Above a whiteboard is a framed painting featuring a pair of kangaroos. “That was from a conference in Australia called ‘Finance Down Under,’” he said.
Next to the whiteboard are drawings from China and a map of Texas. By the door are posters from Brussels, Venice and New York. On his desk sits a cow figurine from Switzerland.
These are representations from a well-traveled career in higher education. Gallmeyer, 53, has taught at UVA for 15 years after earlier stints at Texas A&M University and Carnegie Mellon University, his alma mater.
“My wife jokes about it,” Gallmeyer said. “She’s like, ‘We travel all around the world now because of your job?’ And I go, ‘Yeah!’”
Regularly invited to academic seminars across the globe – Gallmeyer has presented everywhere from the University of Melbourne to the University of Oxford to Hong Kong University – Gallmeyer never forgets his roots in Ossian, Indiana.
It’s there, in this small town south of Fort Wayne – population shy of 3,300 – where Gallmeyer, as a child, worked on the family farm with a relative whom he still considers one of the smartest people he’s ever known.

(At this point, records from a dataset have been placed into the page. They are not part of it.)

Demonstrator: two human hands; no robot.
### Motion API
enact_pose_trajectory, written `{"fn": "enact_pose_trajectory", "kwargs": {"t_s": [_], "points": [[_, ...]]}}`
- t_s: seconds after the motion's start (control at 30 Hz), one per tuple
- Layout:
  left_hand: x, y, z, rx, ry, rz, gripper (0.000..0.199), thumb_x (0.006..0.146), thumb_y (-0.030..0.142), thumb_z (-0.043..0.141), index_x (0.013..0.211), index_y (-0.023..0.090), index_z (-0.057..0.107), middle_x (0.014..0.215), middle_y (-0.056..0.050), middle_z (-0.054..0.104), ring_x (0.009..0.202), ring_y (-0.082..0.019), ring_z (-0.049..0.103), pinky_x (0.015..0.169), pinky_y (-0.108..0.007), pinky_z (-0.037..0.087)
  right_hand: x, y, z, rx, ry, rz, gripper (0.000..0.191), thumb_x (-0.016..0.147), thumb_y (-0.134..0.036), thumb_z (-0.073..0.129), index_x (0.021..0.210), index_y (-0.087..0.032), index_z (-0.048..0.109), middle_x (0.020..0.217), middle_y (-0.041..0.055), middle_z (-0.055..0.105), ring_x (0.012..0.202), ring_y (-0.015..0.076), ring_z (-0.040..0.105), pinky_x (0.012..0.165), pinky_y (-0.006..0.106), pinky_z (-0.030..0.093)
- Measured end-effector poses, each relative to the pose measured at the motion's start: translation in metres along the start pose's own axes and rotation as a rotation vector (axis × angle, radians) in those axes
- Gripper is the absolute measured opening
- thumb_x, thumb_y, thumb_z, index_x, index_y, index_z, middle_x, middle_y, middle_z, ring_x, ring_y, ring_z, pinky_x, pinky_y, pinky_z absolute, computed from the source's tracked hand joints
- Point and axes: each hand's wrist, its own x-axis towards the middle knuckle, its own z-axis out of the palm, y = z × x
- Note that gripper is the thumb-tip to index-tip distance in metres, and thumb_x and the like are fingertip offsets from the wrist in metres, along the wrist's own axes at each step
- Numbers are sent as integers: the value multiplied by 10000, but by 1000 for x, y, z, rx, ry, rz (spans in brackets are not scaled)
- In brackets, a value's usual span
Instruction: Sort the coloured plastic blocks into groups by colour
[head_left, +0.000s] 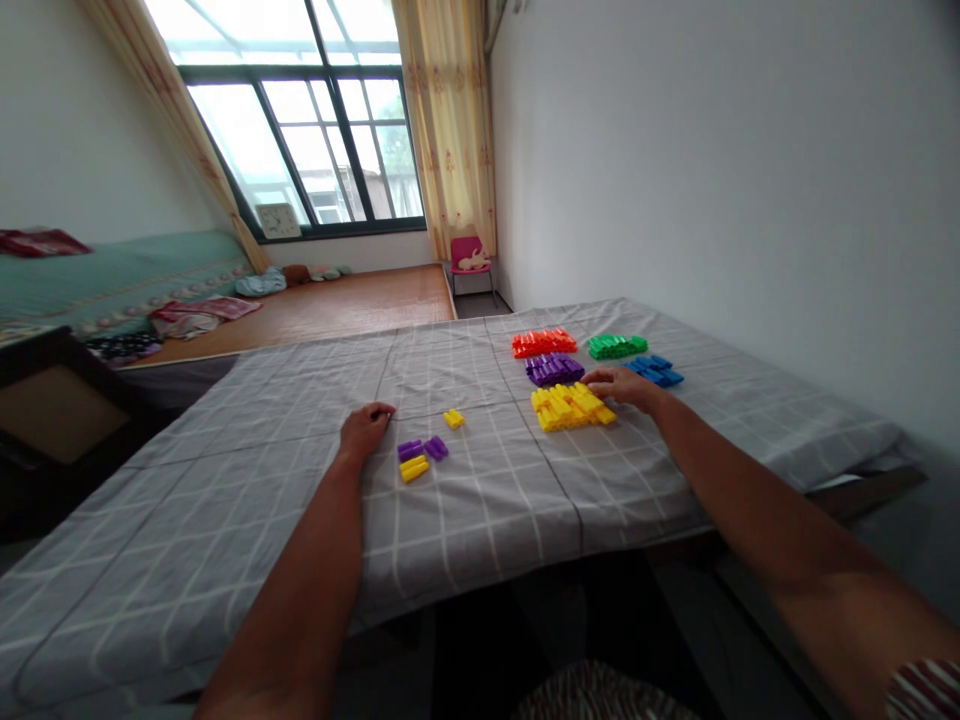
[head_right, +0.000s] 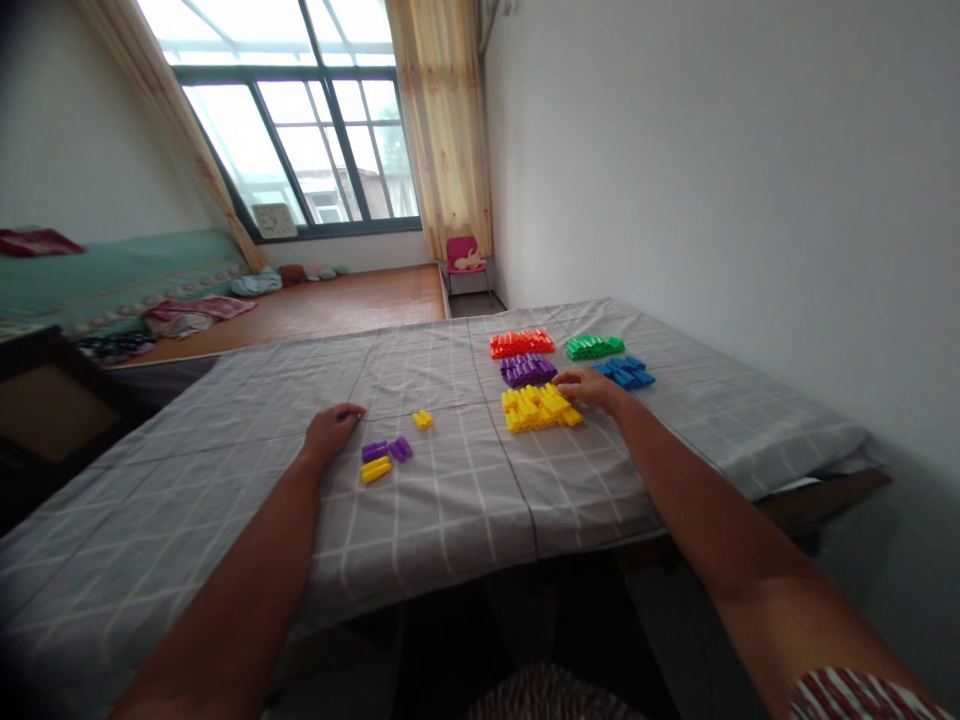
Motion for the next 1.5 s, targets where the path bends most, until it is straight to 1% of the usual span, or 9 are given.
{"fn": "enact_pose_trajectory", "kwargs": {"t_s": [0.5, 0.73, 0.93, 1.0, 1.07, 1.17, 1.23, 1.37, 1.5], "points": [[0, 0, 0, 10, -6, 2, 325, 822, 253, 472, 1016, 233, 732, 1010, -23, 735, 918, -194, 655, 768, -255, 480, -10, -7, 0, -6, 9, 24, 372, 679, -365, 703, 992, -165, 692, 892, 46, 705, 751, 157, 609, 625, 239, 465], [1, -1, 1, 17, 1, 13, 318, 822, 252, 476, 1007, 244, 733, 1011, -15, 736, 933, -194, 654, 782, -255, 482, -13, 2, -8, -53, 55, 24, 351, 756, -373, 626, 1048, -186, 678, 1014, 57, 693, 721, 125, 602, 525, 188, 398], [2, -4, 5, -1, 9, 14, 302, 825, 255, 486, 997, 254, 734, 1007, -10, 738, 946, -193, 650, 797, -259, 482, -13, -13, -7, -82, 267, -104, 318, 798, -376, 581, 1016, -160, 662, 989, 85, 696, 667, 130, 587, 600, 250, 479], [1, -3, 5, -8, 11, 5, 296, 824, 250, 489, 989, 258, 735, 989, -5, 740, 935, -188, 651, 799, -256, 483, -14, -35, 8, -92, 287, -222, 317, 817, -392, 568, 1019, -164, 656, 961, 88, 698, 685, 143, 595, 635, 267, 496], [0, -1, 5, -20, 11, -1, 297, 824, 242, 489, 989, 256, 736, 974, -3, 741, 932, -185, 650, 805, -256, 483, -17, -61, 36, -122, 170, -341, 314, 834, -403, 561, 1023, -172, 658, 931, 77, 702, 699, 149, 608, 641, 263, 498], [-3, 0, 5, -42, 14, -3, 299, 824, 234, 491, 996, 246, 736, 988, -11, 739, 941, -186, 648, 820, -260, 482, -23, -100, 94, -237, -94, -526, 264, 849, -360, 561, 1011, -185, 674, 898, 48, 709, 694, 144, 626, 652, 255, 492], [-5, 0, 5, -51, 14, 0, 298, 826, 233, 491, 993, 235, 738, 1003, -23, 737, 942, -190, 647, 823, -266, 481, -23, -118, 135, -333, -173, -635, 219, 842, -258, 562, 1014, -194, 681, 937, 39, 717, 722, 144, 641, 698, 263, 494], [-9, 0, 5, -84, 10, 13, 303, 822, 218, 490, 998, 221, 737, 997, -32, 737, 934, -190, 648, 824, -268, 480, -2, -135, 195, -531, -222, -704, 339, 798, -133, 588, 1123, -193, 665, 1076, 71, 709, 858, 185, 669, 825, 314, 491], [-9, 1, 3, -96, 3, 17, 298, 818, 204, 494, 990, 228, 737, 1017, -22, 734, 953, -180, 642, 834, -259, 475, 20, -137, 216, -660, -281, -686, 366, 785, -128, 622, 1140, -201, 672, 1111, 97, 700, 990, 234, 652, 868, 339, 481]]}}
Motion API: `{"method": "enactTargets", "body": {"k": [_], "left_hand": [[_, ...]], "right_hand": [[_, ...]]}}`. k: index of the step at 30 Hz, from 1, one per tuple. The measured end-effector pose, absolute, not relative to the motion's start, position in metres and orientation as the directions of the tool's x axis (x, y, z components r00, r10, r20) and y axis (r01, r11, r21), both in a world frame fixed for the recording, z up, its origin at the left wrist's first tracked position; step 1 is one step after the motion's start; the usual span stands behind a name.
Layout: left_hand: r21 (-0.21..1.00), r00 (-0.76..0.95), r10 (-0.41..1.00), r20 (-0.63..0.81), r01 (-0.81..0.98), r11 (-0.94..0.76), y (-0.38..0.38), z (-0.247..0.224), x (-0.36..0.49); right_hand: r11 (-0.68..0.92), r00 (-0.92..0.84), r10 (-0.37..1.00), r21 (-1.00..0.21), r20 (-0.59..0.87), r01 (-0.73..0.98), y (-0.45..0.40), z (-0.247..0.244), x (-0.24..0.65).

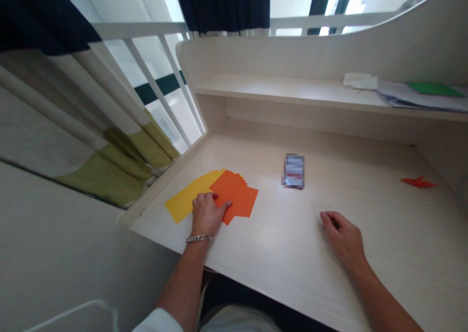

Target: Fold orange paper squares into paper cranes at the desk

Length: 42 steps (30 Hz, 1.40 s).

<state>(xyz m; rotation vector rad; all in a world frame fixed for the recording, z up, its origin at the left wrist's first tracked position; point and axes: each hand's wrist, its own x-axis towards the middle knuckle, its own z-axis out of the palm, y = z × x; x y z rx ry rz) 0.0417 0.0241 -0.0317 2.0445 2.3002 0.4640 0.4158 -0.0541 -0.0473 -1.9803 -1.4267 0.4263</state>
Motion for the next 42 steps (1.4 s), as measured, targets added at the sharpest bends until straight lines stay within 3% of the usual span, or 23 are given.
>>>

“My great uncle, Albert,” Gallmeyer said. “He had an eighth-grade education. It’s always taught me to never underestimate anyone.”
Gallmeyer, the director of the McIntire School of Commerce’s Center for Investors and Financial Markets as well as the interim academic director for the White Ruffin Byron Center for Real Estate, has two first-day-of-class traditions. He presents to his students an introductory slide where the first line reveals his unique upbringing – “Grew up on a dairy farm in Indiana where our cows had names” – and the last line establishes a tone for the semester – “Please, call me Mike.”
In return, Gallmeyer asks his students to fill out a survey about themselves.
“I want the students to feel like there’s not a barrier,” he said. “I want them to feel like I’m accessible and not an intimidating faculty member. I love getting to know my students. It makes everything so approachable. It’s a blast.”
Gallmeyer, last spring, was one of 13 UVA faculty members to receive an All-University Teaching Award – a testament to his popularity with colleagues and students, along with his excellence as a researcher and instructor.
Jerry Lu, a 2022 UVA graduate who is now pursuing a master’s degree in sports analytics at the Massachusetts Institute of Technology, has Gallmeyer on speed dial for whenever he needs life advice – or a gelato recommendation.
“Wherever I go,” said Lu, who often travels internationally as part of his analytics job with the U.S. swim team, “my guess is Mike and his wife, Kim, have gone there at some point. I always send him a quick text and he sends back all kinds of options.”
In the summer of 2019, Lu took Gallmeyer’s Investing in Europe Global Commerce Immersion program, which featured study and research across London, Zurich and Frankfurt. Lu, an engineering student, enjoyed his time with Gallmeyer so much he took another one of his McIntire School courses later in his UVA career.
Now, any time Lu is back in Charlottesville, he makes it a point to meet Gallmeyer for coffee at The Workshop in The Wool Factory.
“He’s easy to talk to,” Lu said. “He always wants to put you in the best position to succeed.”
Gallmeyer was a first-generation college student who, upon arrival at Carnegie Mellon in Pittsburgh, was so intimidated by his new classmates – a mix of private school products and those who came from, in his words, “fancy public high schools” in New York – he felt destined to crash.
“I was scared to death,” he said. “I thought there was no way I could compete with this. I was going to fail out and head back to the farm.”